ServiceNow Inc (NOW)
Quick ratio
Dec 31, 2023 | Dec 31, 2022 | Dec 31, 2021 | Dec 31, 2020 | Dec 31, 2019 | ||
---|---|---|---|---|---|---|
Cash | US$ in thousands | 1,897,000 | 1,470,000 | 1,728,000 | 1,677,000 | 776,000 |
Short-term investments | US$ in thousands | 2,980,000 | 2,810,000 | 1,576,000 | 1,415,240 | 915,317 |
Receivables | US$ in thousands | 2,036,000 | 1,725,000 | 1,390,000 | 1,009,420 | 835,279 |
Total current liabilities | US$ in thousands | 7,365,000 | 6,005,000 | 4,949,000 | 3,737,000 | 2,752,780 |
Quick ratio | 0.94 | 1.00 | 0.95 | 1.10 | 0.92 |
December 31, 2023 calculation
Quick ratio = (Cash + Short-term investments + Receivables) ÷ Total current liabilities
= ($1,897,000K
+ $2,980,000K
+ $2,036,000K)
÷ $7,365,000K
= 0.94
The quick ratio, also known as the acid-test ratio, measures a company's ability to meet its short-term obligations using its most liquid assets. It is calculated by dividing quick assets (current assets excluding inventories) by current liabilities.
ServiceNow Inc's quick ratio has fluctuated over the past five years, ranging from 1.03 to 1.21. The quick ratio indicates the company's ability to cover its short-term liabilities with its quick assets. A quick ratio of 1.0 or higher is generally considered healthy, as it suggests that the company has enough liquid assets to cover its short-term obligations.

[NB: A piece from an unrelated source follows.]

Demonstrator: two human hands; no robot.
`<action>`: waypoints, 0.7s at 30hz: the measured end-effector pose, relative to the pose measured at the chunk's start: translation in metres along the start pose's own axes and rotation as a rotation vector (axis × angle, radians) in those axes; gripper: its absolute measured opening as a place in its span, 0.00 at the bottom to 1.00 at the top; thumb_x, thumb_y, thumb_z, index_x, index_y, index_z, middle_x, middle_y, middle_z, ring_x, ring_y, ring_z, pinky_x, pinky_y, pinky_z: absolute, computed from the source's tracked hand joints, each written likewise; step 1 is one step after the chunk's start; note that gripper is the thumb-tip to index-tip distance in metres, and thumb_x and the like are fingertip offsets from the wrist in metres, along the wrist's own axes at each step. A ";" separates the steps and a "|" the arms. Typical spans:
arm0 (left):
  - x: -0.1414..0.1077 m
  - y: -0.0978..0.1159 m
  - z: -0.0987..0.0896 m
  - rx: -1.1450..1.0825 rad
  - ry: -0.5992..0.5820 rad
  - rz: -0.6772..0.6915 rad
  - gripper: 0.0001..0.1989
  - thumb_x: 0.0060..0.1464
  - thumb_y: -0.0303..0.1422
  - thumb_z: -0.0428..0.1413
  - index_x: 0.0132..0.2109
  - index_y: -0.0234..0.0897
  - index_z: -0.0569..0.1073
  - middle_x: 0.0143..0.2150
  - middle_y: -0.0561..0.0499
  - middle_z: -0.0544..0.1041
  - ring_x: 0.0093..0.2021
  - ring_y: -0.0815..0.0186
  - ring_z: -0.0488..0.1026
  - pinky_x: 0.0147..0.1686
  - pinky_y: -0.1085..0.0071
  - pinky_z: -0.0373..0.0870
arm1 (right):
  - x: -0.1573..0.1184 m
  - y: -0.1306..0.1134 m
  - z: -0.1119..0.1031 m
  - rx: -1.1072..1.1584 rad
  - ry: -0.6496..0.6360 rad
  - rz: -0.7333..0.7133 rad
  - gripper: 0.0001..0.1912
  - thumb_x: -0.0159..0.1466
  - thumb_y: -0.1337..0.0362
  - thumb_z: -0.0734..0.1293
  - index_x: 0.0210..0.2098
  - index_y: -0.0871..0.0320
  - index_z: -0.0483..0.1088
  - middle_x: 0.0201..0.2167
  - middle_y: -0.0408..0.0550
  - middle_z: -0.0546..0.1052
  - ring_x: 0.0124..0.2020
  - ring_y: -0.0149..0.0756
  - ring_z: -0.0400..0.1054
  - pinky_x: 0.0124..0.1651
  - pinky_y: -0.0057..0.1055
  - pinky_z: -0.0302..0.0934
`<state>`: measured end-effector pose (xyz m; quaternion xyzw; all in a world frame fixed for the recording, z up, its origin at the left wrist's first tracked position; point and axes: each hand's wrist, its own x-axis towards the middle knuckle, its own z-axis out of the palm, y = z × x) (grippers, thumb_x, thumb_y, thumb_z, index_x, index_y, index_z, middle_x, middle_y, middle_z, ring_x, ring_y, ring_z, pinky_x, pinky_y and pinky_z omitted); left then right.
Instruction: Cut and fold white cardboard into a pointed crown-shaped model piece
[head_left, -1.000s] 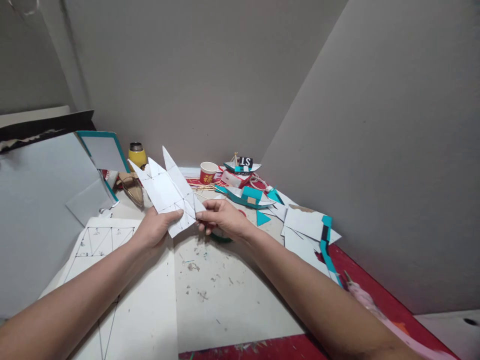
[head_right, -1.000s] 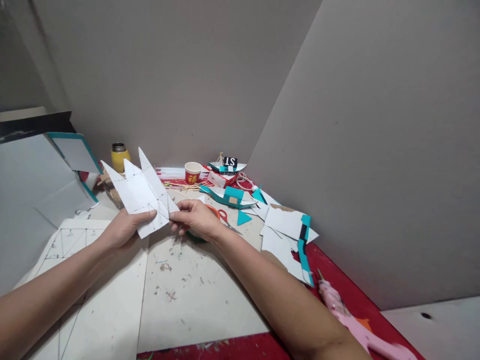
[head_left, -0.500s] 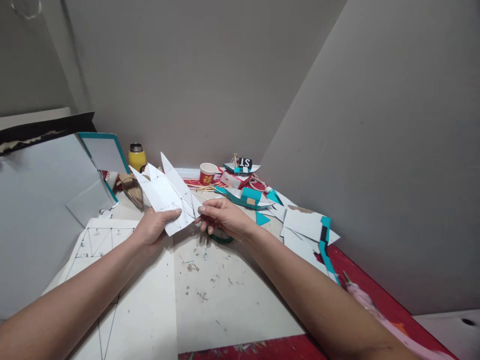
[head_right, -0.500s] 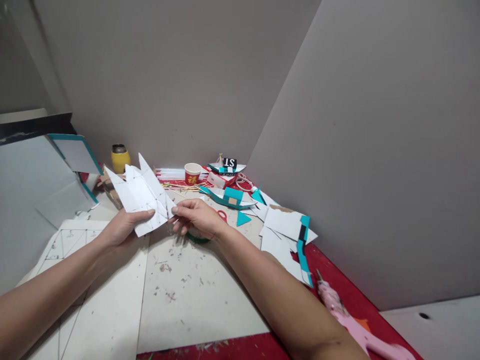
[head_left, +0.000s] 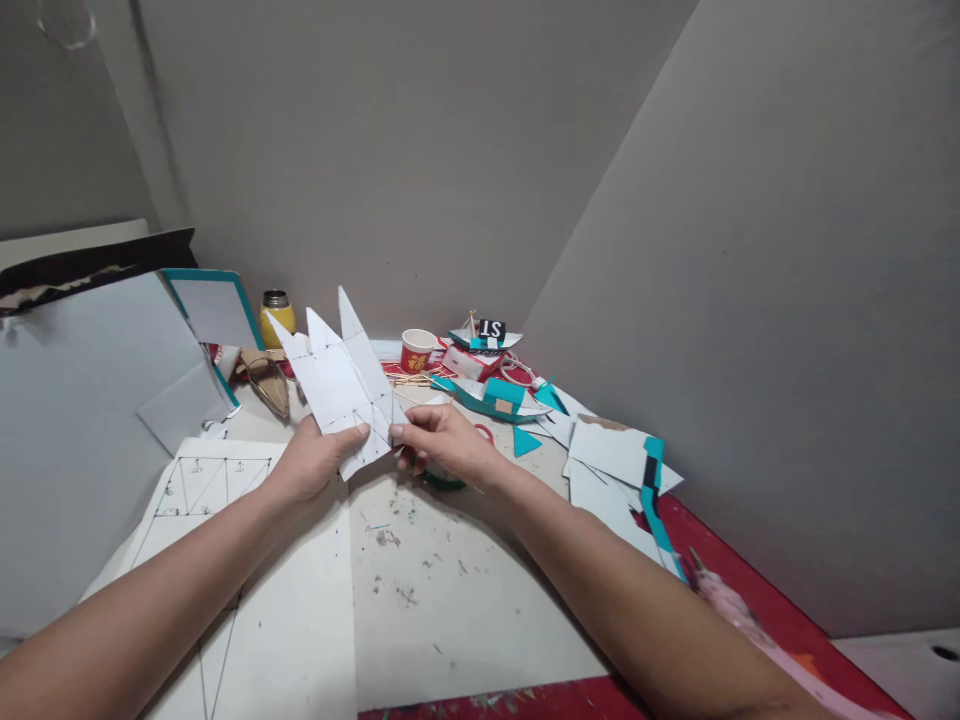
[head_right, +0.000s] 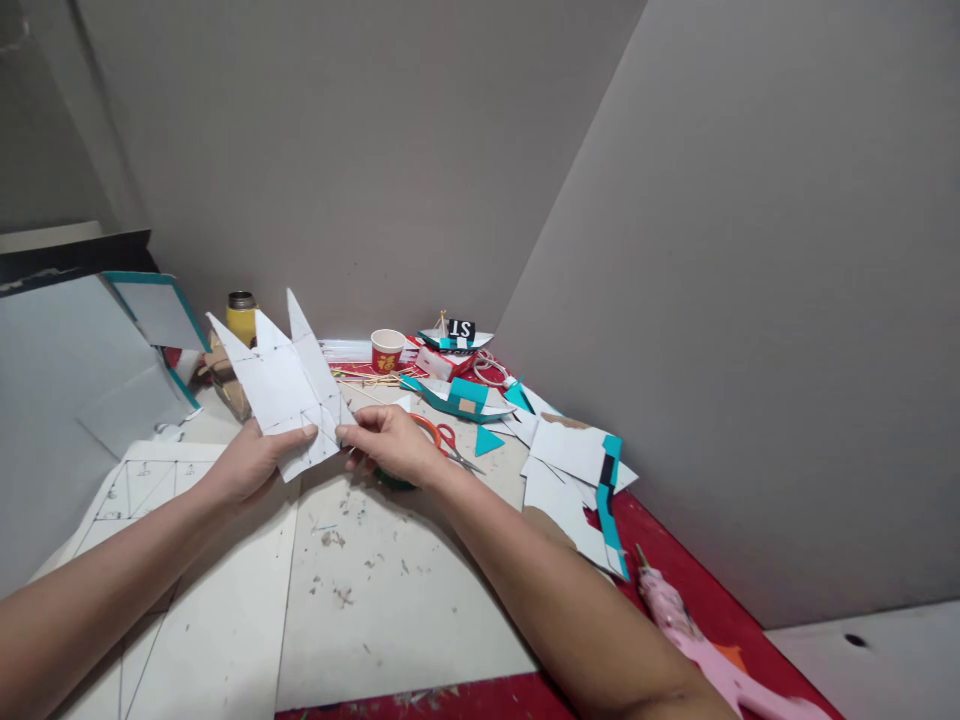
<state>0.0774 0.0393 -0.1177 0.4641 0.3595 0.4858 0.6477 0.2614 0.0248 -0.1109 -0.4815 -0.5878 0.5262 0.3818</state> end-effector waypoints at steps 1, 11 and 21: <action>0.000 -0.002 0.000 0.026 0.004 0.010 0.16 0.42 0.28 0.65 0.42 0.30 0.79 0.44 0.37 0.81 0.44 0.48 0.77 0.47 0.55 0.70 | -0.001 0.001 0.001 -0.047 0.014 -0.012 0.15 0.55 0.53 0.70 0.26 0.59 0.69 0.19 0.41 0.73 0.19 0.28 0.67 0.20 0.22 0.60; -0.004 -0.003 0.002 0.265 0.003 0.126 0.13 0.43 0.27 0.64 0.39 0.34 0.82 0.41 0.41 0.82 0.44 0.49 0.76 0.49 0.55 0.70 | -0.004 0.001 0.008 -0.319 0.213 -0.251 0.12 0.60 0.59 0.63 0.24 0.59 0.67 0.21 0.40 0.67 0.23 0.30 0.61 0.26 0.26 0.55; -0.010 0.005 0.011 0.442 0.012 0.179 0.10 0.45 0.30 0.60 0.37 0.35 0.82 0.38 0.43 0.82 0.41 0.48 0.76 0.43 0.56 0.71 | -0.009 -0.001 0.011 -0.451 0.261 -0.328 0.13 0.59 0.62 0.61 0.19 0.57 0.61 0.18 0.40 0.61 0.22 0.29 0.54 0.26 0.27 0.49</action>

The slight fluctuations in the quick ratio over the years suggest variability in the company's ability to quickly cover its short-term liabilities with its liquid assets. However, the ratios consistently remain above 1.0, indicating that ServiceNow Inc has had sufficient quick assets to cover its short-term liabilities each year.
Overall, ServiceNow Inc's quick ratio has generally remained at healthy levels, providing confidence in the company's short-term liquidity position.